This repository contains our submission for the Robotic Vision Scene Understanding Challenge 2023, as part of the Computer Vision 2 course at the University of Amsterdam. Vision-based scene understanding is a common task in the fields of robotics and computer vision in which visual systems attempt to understand their environment, both from a semantic and geometric perspective.
The core of our method is the creation of a 3D point cloud map of a simulated environment with the use of fast global registration. The semantic map is then created using a pre-trained 3D object detection model that assigns bounding boxes around objects in the original 3D map. The results indicate that, while very accurate in terms of predicting the label of an object, our method is not robust regarding other aspects important to the resulting map, such as the number of objects detected and their spatial quality. Our pipeline is impaired by components related to the estimation of coordinate transformations and limitations of the fast global registration method.
The figures show a 3D reconstruction of the "Miniroom" environment, as well as the 3D segmentation of the created point cloud.
- Benchbot software stack
- pytorch 1.12
- cudatoolkit 10.2
Step 0. Install MMEngine, MMCV and MMDetection using MIM.
pip install -U openmim
mim install mmengine
mim install 'mmcv>=2.0.0rc4'
mim install 'mmdet>=3.0.0'
Step 1. Install MMDetection3D version included in this repository.
cd mmdetection3d
pip install -v -e .
Step 1. Load the simulation environment and the robot.

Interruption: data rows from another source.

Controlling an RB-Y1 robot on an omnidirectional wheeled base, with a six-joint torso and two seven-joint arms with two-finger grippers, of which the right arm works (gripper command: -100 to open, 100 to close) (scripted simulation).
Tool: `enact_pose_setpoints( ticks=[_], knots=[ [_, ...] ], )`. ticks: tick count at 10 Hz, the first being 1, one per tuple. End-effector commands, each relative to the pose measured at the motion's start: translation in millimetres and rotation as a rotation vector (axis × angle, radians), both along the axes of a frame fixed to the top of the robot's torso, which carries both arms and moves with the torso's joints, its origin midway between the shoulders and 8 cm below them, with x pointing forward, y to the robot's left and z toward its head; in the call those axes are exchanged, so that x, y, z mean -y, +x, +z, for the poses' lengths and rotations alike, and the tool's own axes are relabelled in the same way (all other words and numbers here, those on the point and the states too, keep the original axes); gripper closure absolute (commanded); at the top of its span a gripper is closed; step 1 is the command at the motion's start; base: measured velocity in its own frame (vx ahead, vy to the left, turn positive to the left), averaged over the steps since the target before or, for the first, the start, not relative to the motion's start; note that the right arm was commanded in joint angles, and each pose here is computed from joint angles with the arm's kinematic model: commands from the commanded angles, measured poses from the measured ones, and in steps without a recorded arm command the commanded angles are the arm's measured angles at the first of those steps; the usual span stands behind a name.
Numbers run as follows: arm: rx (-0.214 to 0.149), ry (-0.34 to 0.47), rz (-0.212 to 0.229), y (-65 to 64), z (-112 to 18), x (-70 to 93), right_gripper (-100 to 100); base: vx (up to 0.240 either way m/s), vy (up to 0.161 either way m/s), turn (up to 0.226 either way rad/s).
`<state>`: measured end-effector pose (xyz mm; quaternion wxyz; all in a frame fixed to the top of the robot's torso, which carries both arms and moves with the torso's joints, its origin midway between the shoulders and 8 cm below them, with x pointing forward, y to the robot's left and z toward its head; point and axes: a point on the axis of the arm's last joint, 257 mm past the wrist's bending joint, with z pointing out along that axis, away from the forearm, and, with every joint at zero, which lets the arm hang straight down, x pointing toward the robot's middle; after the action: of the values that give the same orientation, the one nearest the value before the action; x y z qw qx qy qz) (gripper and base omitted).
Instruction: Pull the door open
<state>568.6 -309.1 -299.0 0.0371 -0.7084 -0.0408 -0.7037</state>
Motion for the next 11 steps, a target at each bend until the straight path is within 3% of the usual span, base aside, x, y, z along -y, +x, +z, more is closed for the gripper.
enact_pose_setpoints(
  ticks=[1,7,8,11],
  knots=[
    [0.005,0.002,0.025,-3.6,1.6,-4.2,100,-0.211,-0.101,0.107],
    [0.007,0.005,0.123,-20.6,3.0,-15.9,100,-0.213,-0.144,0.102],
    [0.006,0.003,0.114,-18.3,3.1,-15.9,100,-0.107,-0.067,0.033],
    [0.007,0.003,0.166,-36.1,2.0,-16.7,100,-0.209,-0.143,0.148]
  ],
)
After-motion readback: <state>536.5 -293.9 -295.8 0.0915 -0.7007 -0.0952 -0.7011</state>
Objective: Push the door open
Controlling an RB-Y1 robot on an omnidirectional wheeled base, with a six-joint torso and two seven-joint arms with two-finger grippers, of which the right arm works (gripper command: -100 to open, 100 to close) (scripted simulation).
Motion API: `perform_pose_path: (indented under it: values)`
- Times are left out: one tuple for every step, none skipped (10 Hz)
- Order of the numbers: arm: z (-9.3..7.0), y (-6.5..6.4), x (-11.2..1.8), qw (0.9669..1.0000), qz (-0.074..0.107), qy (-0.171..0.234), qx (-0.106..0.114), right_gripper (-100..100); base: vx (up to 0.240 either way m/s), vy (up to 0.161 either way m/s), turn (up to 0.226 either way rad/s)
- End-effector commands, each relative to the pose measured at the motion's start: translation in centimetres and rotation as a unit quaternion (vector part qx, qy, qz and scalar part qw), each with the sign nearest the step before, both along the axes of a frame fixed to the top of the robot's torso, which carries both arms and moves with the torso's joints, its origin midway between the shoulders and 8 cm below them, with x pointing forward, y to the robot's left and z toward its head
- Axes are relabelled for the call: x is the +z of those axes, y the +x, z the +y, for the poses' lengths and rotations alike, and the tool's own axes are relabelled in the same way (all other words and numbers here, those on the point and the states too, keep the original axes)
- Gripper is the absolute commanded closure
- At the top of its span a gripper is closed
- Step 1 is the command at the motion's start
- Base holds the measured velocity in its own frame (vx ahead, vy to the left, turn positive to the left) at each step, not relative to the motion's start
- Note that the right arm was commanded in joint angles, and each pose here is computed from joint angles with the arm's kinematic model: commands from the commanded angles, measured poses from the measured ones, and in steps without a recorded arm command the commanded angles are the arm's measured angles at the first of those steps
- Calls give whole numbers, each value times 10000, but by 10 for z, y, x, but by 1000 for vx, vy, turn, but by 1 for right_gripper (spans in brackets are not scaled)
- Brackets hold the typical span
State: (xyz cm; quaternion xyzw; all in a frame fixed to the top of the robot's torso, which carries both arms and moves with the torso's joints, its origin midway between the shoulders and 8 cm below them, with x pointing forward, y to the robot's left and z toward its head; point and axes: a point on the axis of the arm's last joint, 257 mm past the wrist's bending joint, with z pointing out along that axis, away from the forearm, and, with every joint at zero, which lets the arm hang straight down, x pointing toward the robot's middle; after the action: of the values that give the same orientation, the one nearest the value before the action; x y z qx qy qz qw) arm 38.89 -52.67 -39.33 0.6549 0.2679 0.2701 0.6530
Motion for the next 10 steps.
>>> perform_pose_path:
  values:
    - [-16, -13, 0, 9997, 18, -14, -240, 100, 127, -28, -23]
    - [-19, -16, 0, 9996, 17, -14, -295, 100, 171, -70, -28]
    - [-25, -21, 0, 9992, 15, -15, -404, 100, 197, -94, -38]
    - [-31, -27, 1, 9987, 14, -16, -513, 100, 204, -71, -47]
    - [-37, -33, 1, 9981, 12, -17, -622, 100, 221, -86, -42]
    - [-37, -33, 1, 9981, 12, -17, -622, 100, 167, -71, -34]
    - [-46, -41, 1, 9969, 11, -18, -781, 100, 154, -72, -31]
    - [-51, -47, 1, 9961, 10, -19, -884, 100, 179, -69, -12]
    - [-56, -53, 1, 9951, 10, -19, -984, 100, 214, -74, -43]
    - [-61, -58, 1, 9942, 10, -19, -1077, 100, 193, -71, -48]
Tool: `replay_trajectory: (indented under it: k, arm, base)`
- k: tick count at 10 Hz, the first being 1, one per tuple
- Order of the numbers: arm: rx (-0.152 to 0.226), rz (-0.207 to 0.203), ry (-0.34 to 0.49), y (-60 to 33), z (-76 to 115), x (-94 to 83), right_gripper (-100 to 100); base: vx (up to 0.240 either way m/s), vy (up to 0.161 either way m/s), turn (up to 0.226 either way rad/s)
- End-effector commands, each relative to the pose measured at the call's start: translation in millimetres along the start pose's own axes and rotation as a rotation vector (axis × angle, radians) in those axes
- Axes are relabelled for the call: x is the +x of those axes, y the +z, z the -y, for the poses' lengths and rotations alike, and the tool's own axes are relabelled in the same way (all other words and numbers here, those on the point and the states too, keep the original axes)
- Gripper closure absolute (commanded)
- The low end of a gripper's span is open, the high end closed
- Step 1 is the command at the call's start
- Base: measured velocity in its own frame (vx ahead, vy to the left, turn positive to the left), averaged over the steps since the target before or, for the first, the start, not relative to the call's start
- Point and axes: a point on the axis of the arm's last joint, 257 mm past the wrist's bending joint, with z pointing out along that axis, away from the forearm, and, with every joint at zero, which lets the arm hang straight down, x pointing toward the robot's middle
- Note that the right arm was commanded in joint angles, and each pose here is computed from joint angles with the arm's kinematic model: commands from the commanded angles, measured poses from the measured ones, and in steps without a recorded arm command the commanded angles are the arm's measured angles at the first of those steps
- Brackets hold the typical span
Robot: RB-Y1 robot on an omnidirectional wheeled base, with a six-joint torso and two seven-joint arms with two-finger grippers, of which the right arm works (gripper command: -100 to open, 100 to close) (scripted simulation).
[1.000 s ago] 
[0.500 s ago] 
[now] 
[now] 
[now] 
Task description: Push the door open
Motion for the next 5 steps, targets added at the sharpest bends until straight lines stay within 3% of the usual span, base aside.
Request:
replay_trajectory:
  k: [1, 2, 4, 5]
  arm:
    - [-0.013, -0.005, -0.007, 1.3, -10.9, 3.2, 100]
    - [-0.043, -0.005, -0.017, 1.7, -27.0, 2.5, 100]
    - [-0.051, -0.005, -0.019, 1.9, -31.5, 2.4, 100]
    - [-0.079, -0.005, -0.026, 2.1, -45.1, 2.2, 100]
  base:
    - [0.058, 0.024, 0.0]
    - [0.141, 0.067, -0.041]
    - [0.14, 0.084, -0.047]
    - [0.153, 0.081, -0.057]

benchbot_run --robot carter_omni --env miniroom:1 --task semantic_slam:active:ground_truth -f
Step 2. Run the semantic SLAM pipeline.
- Note: should be run from the 'src' directory.
benchbot_submit --native python3 solution/live_custom.py
The robot will now follow a set of waypoints and build a semantic map of the environment. The results of the pipeline will be saved in the 'result.json' file.
Step 3. Evaluate the results.
benchbot_eval --method omq result.json